• TASK GOAL: Figure out the number of lines in the data that hold the string "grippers". Reply with that figure only.

• INFORMATION SUPPLIED:
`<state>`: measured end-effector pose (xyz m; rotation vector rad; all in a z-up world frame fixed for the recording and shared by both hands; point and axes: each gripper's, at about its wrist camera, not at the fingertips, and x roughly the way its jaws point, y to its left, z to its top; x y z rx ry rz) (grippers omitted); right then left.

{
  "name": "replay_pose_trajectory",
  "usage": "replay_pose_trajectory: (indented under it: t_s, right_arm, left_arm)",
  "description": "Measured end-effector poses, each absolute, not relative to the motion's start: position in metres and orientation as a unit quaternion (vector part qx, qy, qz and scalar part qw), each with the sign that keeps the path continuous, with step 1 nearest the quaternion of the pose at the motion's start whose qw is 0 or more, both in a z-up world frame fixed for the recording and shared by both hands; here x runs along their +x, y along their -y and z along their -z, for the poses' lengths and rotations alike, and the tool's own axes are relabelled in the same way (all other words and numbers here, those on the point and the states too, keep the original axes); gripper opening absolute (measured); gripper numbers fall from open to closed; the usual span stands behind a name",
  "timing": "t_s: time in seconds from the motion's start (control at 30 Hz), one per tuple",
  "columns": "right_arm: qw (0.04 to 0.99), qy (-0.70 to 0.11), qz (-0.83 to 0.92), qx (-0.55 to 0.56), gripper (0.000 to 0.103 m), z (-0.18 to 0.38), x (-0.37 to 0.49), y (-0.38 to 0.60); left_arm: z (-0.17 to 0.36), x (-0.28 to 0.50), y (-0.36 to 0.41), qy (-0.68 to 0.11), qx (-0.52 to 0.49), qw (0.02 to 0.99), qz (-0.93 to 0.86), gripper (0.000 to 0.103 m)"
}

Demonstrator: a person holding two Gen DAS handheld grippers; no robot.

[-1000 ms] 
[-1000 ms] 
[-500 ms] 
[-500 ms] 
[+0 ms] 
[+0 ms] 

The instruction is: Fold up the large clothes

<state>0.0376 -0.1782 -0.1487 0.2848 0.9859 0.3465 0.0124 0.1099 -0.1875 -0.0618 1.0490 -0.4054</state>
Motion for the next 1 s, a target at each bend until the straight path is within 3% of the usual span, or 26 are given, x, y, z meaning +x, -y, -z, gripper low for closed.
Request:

• ANSWER TO THIS TASK: 2